Abnormal baroreflex control in renal hypertension is due to abnormal baroreceptors.

Abstract

We determined if baroreflex control (BC) of lumbar sympathetic nerve activity (LSNA) is preserved despite impaired control of heart rate (HR) in rabbits with 6 wk of renal hypertension (HT). Baroreflex responses were determined during transient or steady-state increases (phenylephrine, PE) or decreases (nitroglycerin or caval occlusion) in arterial pressure. Impaired BC of HR was confirmed in conscious and anesthetized HT rabbits with all baroreflexes intact. In contrast, BC of LSNA was preserved in anesthetized HT rabbits.
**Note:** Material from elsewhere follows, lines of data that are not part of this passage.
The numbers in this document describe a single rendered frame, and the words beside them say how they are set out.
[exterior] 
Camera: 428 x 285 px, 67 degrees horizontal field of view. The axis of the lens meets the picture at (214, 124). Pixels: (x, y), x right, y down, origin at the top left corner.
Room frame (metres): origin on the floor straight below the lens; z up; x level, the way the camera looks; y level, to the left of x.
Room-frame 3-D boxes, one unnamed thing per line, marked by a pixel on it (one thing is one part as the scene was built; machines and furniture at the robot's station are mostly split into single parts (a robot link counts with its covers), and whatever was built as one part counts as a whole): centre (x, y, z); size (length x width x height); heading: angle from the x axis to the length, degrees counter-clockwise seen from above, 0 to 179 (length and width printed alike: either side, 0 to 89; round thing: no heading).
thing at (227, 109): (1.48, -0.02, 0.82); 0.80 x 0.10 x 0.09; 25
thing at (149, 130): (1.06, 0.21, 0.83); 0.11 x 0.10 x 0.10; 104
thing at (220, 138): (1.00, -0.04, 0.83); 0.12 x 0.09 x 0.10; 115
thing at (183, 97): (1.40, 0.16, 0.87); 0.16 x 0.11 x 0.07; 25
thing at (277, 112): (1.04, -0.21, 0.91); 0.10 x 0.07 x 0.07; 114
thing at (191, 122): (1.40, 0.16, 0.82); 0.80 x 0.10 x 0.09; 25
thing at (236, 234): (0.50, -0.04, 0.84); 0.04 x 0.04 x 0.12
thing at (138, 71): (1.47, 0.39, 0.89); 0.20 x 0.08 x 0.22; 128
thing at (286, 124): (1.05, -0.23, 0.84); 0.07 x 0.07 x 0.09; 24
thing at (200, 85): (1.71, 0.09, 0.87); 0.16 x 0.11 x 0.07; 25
We further determined whether this selective impairment of BC of HR but not of LSNA could be due to an abnormality in the central nervous system (CNS) or in the afferent limb of the baroreflex. With only the left aortic depressor nerve (ADN) intact (other arterial baroreceptor afferents cut), BC of both HR and LSNA in HT was significantly impaired during infusion of PE. However, responses of HR and LSNA to afferent electrical stimulation of the left ADN (all arterial baroreceptor afferents cut) were similar in HT and normotensive controls. We conclude that 1) BC of LSNA is preserved in renal HT even though control of HR is impaired; 2) selective impairment of BC of HR in HT results from an abnormality in the afferent limb of baroreflex and not in CNS; 3) this abnormality in the afferent limb is not sufficient to impair BC of LSNA when all baroreflexes are intact but is sufficient after partial arterial baroreceptor denervation.